The Notre Dame Queer Film Festival was founded in 2004 and ran in 2005 under the same moniker. In 2006, under pressure from a new administration led by University President Rev. John I. Jenkins, the name of the festival was changed to Gay and Lesbian Film: Filmmakers, Narratives, Spectatorships. The 2007 incarnation of the festival again changed names to Qlassics: Reimagining Sexuality and the Self in Recent American Cinema. More recently, the series has been titled the GlobaLGBTQ+ Film Festival, with a primary focus on films produced outside of the United States.

==2004==
The first Notre Dame Queer Film Festival ran from February 11, 2004-February 14, 2004, on the campus of the University of Notre Dame. All films were shown at the Hesburgh Library Auditorium. The festival was sponsored by The Gay and Lesbian Alumni/ae of the University of Notre Dame and Saint Mary's College (GALA-ND/SMC) as well as several university academic departments, including the Department of Film, Television, and Theater, Department of English, Department of Anthropology, Gender Studies Program, and OutreachND (an unrecognized gay and lesbian student group).

The original official mission of the festival was to promote discussion and awareness of queer films in a context of acceptance of all sexualities at the University of Notre Dame, and, in the words of Liam Dacey, co-founder and festival student chair, to "normalize the existence of gay students on this campus and offer to the entire community the opportunity to enjoy and study the extraordinary accomplishment of gay cinema artists in the United States." The other co-founder, Richard Friedman, a fifth year architecture and psychology major, worked to establish University and community support and to promote the event. After gaining the support of academic departments, the Queer Film Festival was sanctioned an official academic event. Notre Dame, under president Rev. Edward Malloy, allowed the festival to occur on the principle of academic freedom. As stated by Richard Friedman at the time, "You have to understand what a breakthrough this is - the University's administration had even barred gay groups from advertising in the student newspaper."

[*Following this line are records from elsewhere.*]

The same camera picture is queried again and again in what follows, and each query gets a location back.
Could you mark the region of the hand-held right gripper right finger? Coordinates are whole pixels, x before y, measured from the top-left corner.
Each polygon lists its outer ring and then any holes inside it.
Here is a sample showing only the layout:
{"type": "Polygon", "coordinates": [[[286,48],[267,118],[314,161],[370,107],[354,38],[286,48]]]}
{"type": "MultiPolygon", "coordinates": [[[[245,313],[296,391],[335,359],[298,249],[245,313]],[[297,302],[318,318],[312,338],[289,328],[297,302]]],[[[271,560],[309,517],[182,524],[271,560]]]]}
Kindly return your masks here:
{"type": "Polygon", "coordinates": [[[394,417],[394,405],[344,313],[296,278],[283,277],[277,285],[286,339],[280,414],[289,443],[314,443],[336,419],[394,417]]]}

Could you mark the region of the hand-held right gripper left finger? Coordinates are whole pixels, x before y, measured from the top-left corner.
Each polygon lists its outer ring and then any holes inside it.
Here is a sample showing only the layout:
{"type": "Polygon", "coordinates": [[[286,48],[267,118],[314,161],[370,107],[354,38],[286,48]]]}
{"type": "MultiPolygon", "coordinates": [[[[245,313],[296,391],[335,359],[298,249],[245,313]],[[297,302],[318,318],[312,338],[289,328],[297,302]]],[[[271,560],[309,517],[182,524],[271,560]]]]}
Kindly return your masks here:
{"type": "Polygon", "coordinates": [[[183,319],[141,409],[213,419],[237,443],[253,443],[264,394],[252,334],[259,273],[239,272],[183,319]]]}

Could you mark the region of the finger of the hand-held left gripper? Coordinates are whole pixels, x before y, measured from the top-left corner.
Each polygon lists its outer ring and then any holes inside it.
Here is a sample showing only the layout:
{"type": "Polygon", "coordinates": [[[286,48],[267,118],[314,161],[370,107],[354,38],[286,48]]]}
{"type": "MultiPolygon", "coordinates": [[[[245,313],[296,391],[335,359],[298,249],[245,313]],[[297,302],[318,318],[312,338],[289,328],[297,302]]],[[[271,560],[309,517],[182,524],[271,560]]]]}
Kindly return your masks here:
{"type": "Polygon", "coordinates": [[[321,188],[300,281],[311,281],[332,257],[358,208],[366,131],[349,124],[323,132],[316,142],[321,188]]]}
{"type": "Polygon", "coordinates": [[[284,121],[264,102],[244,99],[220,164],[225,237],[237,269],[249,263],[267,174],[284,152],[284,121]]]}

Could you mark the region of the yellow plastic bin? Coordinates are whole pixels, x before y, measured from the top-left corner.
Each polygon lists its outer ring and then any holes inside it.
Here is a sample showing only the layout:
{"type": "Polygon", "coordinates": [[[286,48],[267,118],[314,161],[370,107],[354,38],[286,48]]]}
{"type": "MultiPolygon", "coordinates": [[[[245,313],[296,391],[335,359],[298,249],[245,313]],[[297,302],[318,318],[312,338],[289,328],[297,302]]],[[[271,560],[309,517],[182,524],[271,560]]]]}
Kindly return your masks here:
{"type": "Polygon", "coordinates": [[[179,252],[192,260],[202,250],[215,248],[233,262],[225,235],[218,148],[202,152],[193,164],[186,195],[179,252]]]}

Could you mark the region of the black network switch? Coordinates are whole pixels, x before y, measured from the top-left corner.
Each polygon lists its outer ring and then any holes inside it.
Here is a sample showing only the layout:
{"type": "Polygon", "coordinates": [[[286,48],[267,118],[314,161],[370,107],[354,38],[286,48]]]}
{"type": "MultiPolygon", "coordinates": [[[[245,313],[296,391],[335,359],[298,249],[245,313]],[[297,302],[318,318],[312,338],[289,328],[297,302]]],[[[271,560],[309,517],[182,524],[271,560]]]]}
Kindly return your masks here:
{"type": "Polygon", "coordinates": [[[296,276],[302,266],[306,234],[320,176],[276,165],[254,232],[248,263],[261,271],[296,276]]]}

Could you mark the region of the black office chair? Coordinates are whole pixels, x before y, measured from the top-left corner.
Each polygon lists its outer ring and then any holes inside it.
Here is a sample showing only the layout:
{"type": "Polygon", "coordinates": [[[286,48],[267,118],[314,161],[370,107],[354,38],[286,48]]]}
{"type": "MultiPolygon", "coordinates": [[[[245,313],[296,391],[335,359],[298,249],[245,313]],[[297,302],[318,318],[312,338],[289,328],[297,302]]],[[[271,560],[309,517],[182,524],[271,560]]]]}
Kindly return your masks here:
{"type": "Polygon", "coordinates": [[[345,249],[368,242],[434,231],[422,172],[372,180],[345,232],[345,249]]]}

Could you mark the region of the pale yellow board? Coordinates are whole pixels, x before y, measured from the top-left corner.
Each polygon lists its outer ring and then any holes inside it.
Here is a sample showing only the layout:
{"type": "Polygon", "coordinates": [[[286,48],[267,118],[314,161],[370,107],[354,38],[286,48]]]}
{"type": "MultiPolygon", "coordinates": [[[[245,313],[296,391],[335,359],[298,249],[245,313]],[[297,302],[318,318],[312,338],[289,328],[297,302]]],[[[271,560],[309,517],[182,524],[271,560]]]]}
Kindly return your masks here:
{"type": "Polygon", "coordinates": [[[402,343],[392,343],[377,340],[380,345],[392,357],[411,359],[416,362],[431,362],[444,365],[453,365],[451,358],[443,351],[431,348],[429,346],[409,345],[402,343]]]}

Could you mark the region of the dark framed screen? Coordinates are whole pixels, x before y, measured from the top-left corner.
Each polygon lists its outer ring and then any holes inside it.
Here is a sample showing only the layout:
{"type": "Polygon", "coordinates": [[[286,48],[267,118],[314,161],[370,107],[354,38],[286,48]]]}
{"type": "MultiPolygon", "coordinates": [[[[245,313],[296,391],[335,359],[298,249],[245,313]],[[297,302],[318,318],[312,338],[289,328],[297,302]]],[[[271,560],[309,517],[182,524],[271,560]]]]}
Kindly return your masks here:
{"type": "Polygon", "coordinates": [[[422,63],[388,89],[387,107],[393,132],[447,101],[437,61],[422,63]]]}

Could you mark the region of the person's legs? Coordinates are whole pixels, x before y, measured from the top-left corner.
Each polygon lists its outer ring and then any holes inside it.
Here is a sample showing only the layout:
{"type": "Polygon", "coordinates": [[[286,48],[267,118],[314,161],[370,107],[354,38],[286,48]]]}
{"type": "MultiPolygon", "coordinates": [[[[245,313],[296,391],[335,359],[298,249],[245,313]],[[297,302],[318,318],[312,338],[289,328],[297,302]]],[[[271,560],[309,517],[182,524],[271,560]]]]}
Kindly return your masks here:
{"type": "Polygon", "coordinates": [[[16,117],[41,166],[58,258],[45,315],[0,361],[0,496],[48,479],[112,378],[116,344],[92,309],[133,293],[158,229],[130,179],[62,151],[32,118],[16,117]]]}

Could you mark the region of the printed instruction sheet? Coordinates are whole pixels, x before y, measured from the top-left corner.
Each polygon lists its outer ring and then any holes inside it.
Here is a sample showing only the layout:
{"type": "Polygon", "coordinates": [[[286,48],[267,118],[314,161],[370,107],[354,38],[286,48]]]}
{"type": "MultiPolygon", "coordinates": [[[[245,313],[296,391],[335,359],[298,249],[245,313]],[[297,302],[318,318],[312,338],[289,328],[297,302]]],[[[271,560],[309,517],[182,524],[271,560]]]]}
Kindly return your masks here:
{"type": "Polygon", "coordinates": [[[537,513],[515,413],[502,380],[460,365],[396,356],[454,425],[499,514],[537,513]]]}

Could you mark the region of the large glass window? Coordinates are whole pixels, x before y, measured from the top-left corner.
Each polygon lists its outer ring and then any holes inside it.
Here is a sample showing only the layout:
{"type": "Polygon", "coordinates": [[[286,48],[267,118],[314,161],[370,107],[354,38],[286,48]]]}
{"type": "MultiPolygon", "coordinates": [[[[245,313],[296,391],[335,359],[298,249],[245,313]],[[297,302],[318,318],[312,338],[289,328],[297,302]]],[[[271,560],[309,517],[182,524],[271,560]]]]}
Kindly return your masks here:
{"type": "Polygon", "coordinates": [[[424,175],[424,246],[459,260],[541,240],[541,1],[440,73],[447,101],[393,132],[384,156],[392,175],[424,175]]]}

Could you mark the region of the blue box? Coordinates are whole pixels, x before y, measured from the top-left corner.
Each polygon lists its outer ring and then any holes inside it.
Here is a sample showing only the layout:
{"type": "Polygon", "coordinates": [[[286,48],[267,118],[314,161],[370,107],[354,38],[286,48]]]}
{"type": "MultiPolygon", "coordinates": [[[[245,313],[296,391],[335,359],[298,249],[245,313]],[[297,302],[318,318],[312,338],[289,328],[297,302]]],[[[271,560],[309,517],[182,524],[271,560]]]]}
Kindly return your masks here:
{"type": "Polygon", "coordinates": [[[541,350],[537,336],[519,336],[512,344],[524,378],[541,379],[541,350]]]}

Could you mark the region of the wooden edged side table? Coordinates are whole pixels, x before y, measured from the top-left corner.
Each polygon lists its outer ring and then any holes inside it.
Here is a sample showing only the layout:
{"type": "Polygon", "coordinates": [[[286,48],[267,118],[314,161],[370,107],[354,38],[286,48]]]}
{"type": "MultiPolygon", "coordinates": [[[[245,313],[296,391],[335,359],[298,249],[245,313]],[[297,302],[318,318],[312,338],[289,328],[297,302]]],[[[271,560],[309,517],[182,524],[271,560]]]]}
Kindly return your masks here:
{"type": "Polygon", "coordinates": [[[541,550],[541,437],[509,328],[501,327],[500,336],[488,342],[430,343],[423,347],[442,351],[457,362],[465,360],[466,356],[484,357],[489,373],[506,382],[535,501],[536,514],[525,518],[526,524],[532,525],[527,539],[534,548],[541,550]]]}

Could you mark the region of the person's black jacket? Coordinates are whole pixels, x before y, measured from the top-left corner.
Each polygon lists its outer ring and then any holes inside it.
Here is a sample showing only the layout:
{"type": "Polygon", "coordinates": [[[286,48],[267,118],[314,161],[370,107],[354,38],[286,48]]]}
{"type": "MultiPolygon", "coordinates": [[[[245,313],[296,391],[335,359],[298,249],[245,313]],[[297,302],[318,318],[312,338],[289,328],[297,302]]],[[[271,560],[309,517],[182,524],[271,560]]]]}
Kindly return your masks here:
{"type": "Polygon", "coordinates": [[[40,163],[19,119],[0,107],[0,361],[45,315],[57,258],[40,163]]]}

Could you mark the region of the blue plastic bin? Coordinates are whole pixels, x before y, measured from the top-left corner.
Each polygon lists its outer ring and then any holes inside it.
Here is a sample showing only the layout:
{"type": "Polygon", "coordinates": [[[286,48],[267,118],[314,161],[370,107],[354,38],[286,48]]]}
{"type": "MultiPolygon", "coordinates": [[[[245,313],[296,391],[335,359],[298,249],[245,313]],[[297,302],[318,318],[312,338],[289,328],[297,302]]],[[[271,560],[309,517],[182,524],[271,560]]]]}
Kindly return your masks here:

Liam Dacey, a senior film major at the time, worked with Gus Hinojosa, co-founder and GALA ND/SMC Chair, to raise funds, attract national filmmakers, and seek community support. Other notable GALA ND/SMC members who worked on the festival included David Pais and Kevin Heffernan.

In a 2004 interview, Dacey said: "We want to create an awareness that the gay members of the Notre Dame community are members like anyone else. We also wanted to exhibit a lot of different films by gay artists that you wouldn't normally see."

On February 11, 2004, the documentary Jim in Bold screened with producer Malcolm Lazin and Young Gay America co-founders Michael Glatze and Scott MacPhae. On February 12, 2004, Hedwig and the Angry Inch was shown to a sold-out audience. A question and answer session followed with director and star John Cameron Mitchell. Go Fish was shown on February 13, 2004, with an introduction by Notre Dame Professor Jill Godmilow. The final day of the festival featured two films and talkback sessions: All Over the Guy with producer/star Dan Bucatinsky, and The Opposite of Sex with director Don Roos.

Three panels also took place during the festival. Tom O'Neil led a panel called "Gay Hollywood: Still in the Closet" on February 12, 2004. Don Roos hosted a screenwriting workshop on February 13, 2004, and Ron Gregg, Programming Director and Lecturer for the Committee on Cinema and Media Studies at the University of Chicago, moderated an academic panel entitled "Film and the Construction of Sexual Identity" on February 14, 2004.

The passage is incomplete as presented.